Records from a dataset

--*--

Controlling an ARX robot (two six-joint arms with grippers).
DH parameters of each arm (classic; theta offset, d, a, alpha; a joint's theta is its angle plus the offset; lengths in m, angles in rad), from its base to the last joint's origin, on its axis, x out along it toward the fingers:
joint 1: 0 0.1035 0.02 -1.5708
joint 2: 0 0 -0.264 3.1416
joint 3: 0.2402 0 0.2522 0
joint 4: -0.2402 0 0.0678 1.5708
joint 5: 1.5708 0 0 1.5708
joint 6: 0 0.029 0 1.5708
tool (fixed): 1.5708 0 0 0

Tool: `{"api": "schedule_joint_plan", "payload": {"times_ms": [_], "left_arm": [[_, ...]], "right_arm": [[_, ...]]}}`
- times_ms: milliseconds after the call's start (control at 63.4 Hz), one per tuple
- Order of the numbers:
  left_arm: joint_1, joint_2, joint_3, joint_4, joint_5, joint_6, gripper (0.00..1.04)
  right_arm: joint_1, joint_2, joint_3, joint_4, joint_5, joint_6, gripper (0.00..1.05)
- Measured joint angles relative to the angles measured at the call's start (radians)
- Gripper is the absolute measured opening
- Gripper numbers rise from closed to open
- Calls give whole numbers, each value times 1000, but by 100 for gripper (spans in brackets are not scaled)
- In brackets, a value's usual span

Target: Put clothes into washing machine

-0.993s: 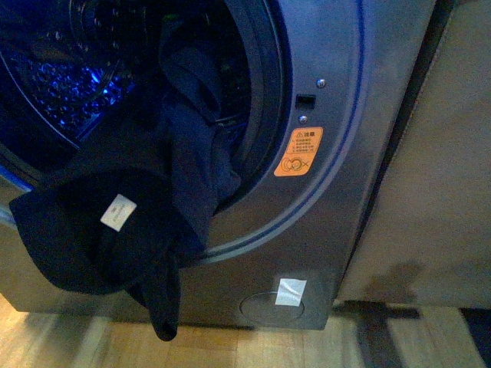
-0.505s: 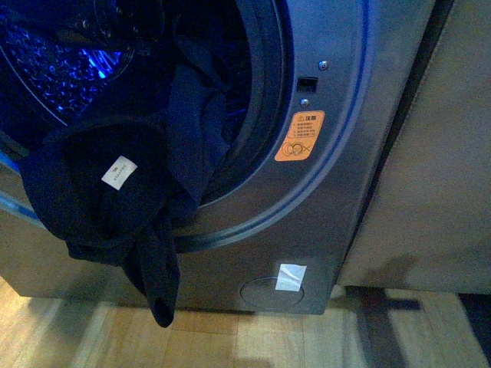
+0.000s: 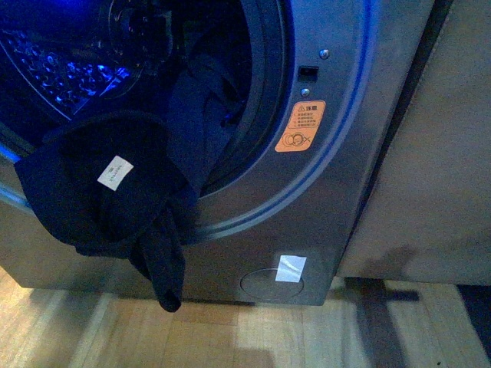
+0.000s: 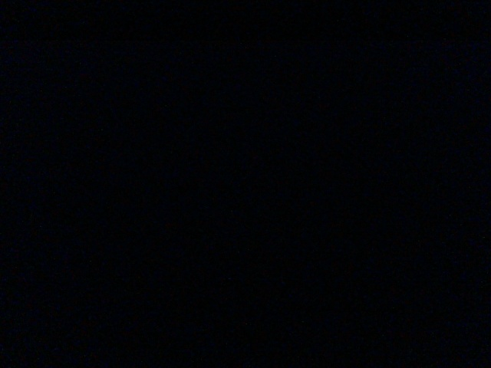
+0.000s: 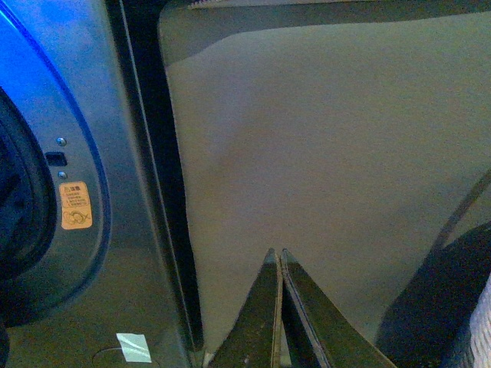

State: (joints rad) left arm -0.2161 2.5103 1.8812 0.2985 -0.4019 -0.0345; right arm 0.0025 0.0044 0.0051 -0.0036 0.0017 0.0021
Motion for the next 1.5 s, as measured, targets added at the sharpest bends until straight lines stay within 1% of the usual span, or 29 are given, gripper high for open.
{"api": "schedule_joint_plan", "payload": {"times_ms": [173,315,457,741,804,993,1104,1151,1277,1340,1403,1450,1482,1498], "left_arm": [[6,16,7,-19,11,11,9],[9,53,67,-31,19,10,9],[10,116,182,-60,19,2,9],[35,228,417,-80,-38,4,9],[47,253,478,-106,-37,5,9],[66,301,568,-130,-37,6,9],[68,328,599,-179,-2,4,9],[68,337,600,-199,34,1,19],[61,341,547,-198,103,-3,36],[53,321,452,-167,145,-14,52],[50,304,397,-169,152,-18,61],[47,279,341,-175,153,-18,70],[46,269,319,-170,158,-19,74],[46,254,291,-162,166,-21,77]], "right_arm": [[0,0,0,0,0,0,2],[0,0,0,0,0,0,2],[0,0,0,0,0,0,2],[0,0,0,0,0,0,2],[0,0,0,0,0,0,2],[0,0,0,0,0,0,2],[0,0,0,0,0,0,2],[0,0,0,0,0,0,2],[0,0,0,0,0,0,2],[0,0,0,0,0,0,2],[0,0,0,0,0,0,2],[0,0,0,0,0,0,2],[0,0,0,0,0,0,2],[0,0,0,0,0,0,2]]}}
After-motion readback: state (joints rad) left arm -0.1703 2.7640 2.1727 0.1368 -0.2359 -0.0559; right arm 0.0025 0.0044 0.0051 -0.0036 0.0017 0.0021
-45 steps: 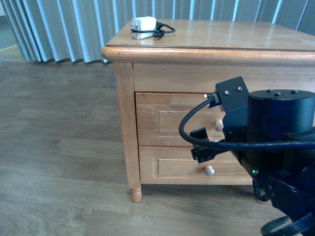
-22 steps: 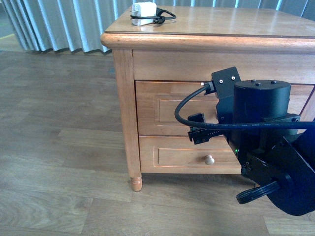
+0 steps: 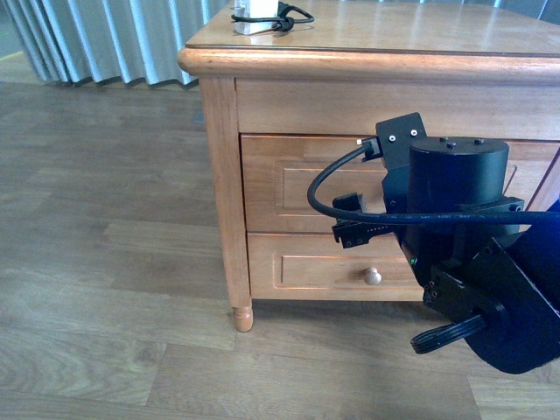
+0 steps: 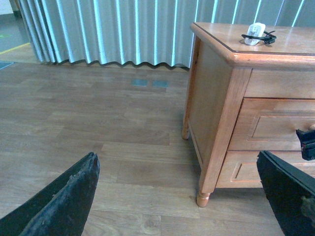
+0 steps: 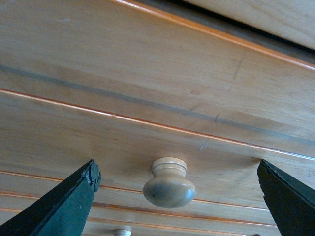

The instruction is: Put charger into drawer

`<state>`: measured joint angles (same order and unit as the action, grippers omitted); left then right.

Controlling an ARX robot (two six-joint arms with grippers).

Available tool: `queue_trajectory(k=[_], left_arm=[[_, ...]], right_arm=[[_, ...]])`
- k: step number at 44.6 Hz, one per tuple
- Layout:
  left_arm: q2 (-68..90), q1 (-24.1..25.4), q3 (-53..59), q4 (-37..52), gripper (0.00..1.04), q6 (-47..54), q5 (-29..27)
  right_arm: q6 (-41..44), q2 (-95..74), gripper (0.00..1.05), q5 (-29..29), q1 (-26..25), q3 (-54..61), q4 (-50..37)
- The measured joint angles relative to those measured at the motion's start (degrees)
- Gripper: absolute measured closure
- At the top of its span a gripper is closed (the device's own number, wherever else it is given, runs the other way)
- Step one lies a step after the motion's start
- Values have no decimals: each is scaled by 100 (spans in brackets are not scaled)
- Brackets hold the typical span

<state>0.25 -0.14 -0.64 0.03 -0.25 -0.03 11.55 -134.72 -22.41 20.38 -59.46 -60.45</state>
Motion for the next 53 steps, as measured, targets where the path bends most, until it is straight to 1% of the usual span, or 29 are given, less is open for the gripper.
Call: queue_trajectory(k=[20,53], left_arm=[[0,0,0,0,6,0,0],[0,0,0,0,6,0,0]], right_arm=[[-26,-42,8,15,92,-39,2],[-31,-48,8,-26,103,-37,-15]])
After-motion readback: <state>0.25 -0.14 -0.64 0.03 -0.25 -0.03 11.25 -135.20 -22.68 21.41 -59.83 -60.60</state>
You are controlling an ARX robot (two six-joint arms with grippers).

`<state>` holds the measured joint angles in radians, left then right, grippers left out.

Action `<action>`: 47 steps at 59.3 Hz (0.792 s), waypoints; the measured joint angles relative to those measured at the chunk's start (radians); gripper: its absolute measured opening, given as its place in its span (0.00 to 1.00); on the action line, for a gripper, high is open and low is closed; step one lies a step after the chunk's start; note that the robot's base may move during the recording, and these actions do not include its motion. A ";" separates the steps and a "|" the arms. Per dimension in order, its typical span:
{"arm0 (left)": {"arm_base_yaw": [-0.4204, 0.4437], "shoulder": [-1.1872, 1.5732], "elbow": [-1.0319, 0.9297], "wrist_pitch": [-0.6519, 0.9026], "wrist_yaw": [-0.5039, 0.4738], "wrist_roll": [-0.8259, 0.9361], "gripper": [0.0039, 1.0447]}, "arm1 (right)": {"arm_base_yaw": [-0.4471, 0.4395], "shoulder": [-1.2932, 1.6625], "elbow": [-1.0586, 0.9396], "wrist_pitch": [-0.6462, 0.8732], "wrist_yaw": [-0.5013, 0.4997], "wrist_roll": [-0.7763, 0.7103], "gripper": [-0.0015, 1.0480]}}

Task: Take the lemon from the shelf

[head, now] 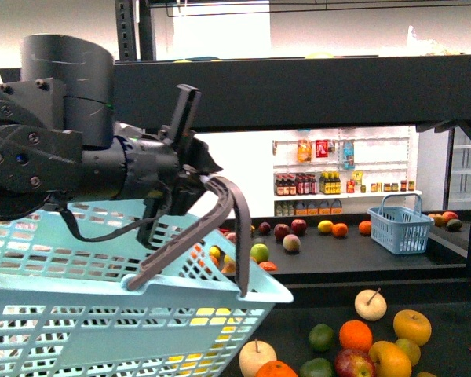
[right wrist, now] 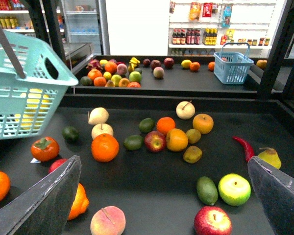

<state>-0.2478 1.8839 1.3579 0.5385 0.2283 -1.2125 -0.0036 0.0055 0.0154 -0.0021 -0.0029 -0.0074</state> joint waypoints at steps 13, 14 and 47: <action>0.150 -0.035 -0.105 0.181 -0.167 -0.176 0.10 | 0.000 0.000 0.000 0.000 0.000 0.000 0.98; 0.161 -0.037 -0.114 0.197 -0.175 -0.183 0.10 | 0.000 0.000 0.000 0.000 0.000 0.000 0.98; 0.451 0.006 -0.216 0.631 -0.158 -0.383 0.10 | 0.000 0.000 0.000 0.000 0.000 0.000 0.98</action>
<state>0.2035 1.8904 1.1416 1.1698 0.0704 -1.5951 -0.0036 0.0055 0.0154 -0.0021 -0.0029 -0.0074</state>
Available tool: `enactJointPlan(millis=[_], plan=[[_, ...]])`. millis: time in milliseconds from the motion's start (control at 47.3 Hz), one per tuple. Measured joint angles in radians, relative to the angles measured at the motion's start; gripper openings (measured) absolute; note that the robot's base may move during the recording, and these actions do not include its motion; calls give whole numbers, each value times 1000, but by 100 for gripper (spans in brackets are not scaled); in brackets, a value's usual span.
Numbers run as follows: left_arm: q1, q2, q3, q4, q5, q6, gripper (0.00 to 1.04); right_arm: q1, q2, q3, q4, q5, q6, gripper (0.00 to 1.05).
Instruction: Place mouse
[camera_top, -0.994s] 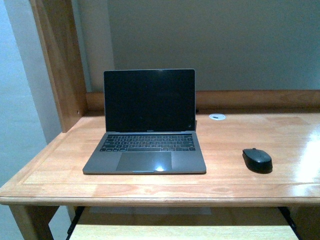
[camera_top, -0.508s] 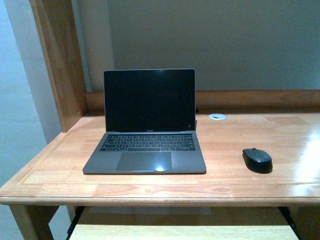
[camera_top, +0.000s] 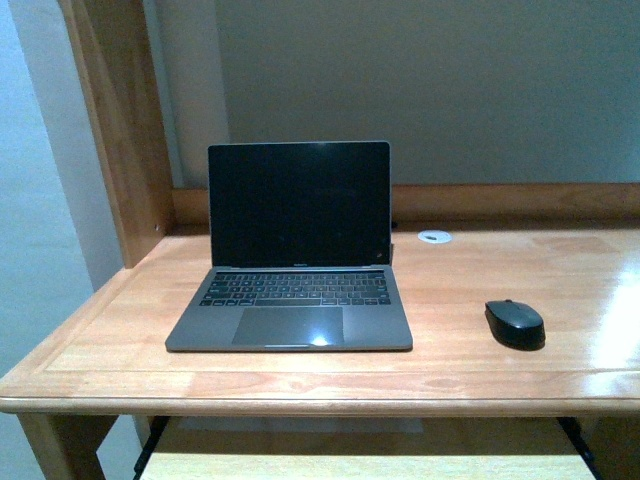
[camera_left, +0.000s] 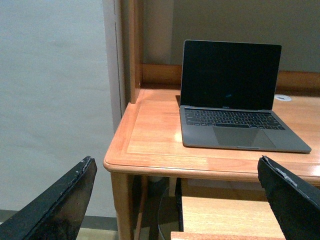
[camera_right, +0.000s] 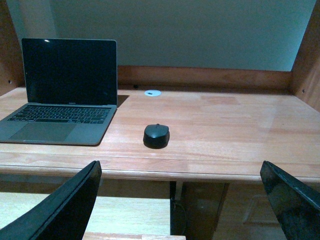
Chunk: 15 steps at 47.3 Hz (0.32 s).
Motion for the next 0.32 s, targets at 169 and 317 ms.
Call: enactJointPlan(millis=[169,317], plan=[[0,0,0,0,0,0,98,0,0,0,0,0,0,98],[0,0,0,0,0,0,98,0,0,0,0,0,0,98]])
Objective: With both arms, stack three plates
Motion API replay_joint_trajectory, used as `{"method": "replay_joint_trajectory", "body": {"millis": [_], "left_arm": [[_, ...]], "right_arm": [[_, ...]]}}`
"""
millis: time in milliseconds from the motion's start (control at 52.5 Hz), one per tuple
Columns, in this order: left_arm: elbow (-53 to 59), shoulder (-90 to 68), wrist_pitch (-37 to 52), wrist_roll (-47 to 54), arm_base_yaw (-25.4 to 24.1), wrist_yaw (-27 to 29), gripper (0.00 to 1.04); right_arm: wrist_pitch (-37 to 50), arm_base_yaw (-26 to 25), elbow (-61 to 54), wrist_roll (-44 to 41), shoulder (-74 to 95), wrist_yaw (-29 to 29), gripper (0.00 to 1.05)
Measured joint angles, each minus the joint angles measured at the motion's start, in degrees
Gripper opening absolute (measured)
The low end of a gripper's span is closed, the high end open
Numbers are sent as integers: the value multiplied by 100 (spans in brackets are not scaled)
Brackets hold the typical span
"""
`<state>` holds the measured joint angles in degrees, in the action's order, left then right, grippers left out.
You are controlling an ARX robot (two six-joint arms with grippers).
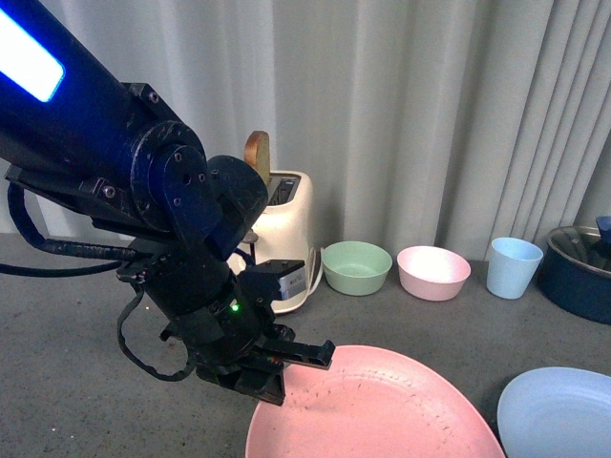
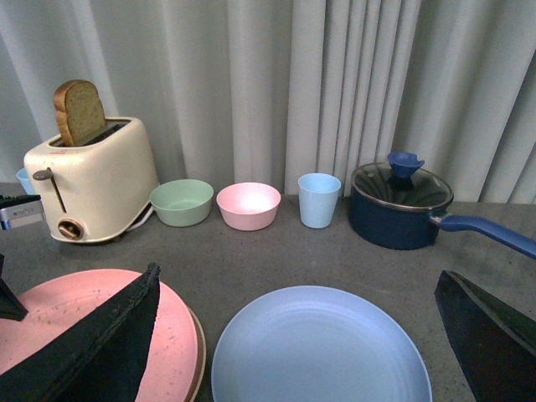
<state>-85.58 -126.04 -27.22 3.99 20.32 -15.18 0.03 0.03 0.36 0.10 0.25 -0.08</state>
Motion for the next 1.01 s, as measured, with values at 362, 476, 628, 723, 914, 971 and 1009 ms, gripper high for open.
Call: {"method": "replay_joint_trajectory", "body": {"millis": [362,476,628,723,914,971,1009], "left_arm": [[-11,-20,293,-391,-26,122,42],[-22,90,667,-643,-131,166,66],[264,682,1401,-813,-310,310,90],[780,1419,2131,-870,-448,365,99],[2662,3554,3526,-1080,-824,11,98],[3119,4030,3622,-1099,-931,-87,98],[3471,4393,3676,-1088,-1029,-181,98]], "right_arm": [[0,0,0,0,0,0,97],[0,0,0,0,0,0,97],[0,0,0,0,0,0,97],[0,0,0,0,0,0,97],[0,0,0,0,0,0,97],[0,0,0,0,0,0,97],[0,0,0,0,0,0,97]]}}
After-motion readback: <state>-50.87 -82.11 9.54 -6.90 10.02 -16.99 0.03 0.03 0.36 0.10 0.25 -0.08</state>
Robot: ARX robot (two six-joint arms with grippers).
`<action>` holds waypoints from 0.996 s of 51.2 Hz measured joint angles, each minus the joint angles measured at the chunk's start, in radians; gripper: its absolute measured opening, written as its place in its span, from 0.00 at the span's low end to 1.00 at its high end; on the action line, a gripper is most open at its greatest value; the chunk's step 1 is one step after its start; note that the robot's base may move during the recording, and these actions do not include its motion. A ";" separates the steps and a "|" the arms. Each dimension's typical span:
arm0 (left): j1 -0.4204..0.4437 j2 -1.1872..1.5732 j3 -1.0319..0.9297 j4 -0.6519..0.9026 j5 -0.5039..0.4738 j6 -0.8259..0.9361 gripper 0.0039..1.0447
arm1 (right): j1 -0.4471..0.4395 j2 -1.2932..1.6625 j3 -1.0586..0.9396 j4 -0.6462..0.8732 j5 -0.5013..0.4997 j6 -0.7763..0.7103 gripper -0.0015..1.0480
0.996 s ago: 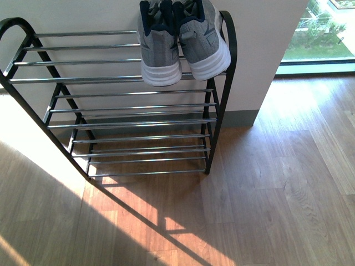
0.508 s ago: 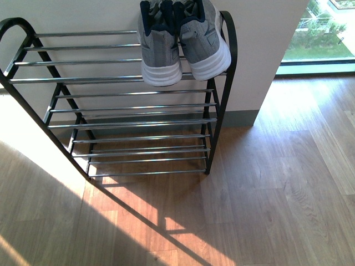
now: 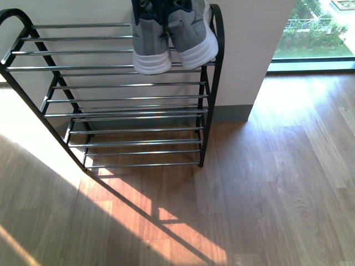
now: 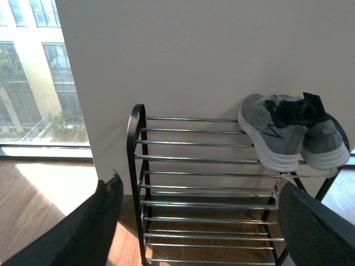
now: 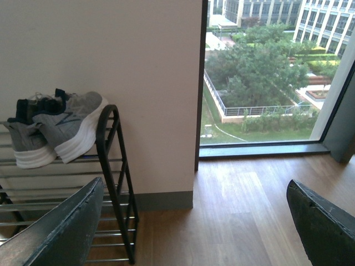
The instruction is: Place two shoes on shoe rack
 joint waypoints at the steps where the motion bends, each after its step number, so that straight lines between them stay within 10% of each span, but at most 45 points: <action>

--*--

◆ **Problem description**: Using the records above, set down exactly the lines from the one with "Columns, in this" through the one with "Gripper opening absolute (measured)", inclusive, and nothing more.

◆ **Answer below**:
Columns, in this order: left_arm: elbow (-53 to 59), shoulder (-90 to 68), wrist_pitch (-37 to 52), wrist_roll (-47 to 54), arm_base_yaw (-25.4 to 24.1), wrist_yaw (-27 to 29), gripper (0.00 to 1.04); right_arm: wrist_pitch (-37 to 50), arm_base_yaw (-26 to 25), elbow (-61 to 54), wrist_roll (-44 to 41), shoulder (-74 to 95), wrist_yaw (-29 to 29), gripper (0.00 to 1.05)
Measured joint angles, each minus the joint angles measured at the motion's start, in degrees
Gripper opening absolute (measured)

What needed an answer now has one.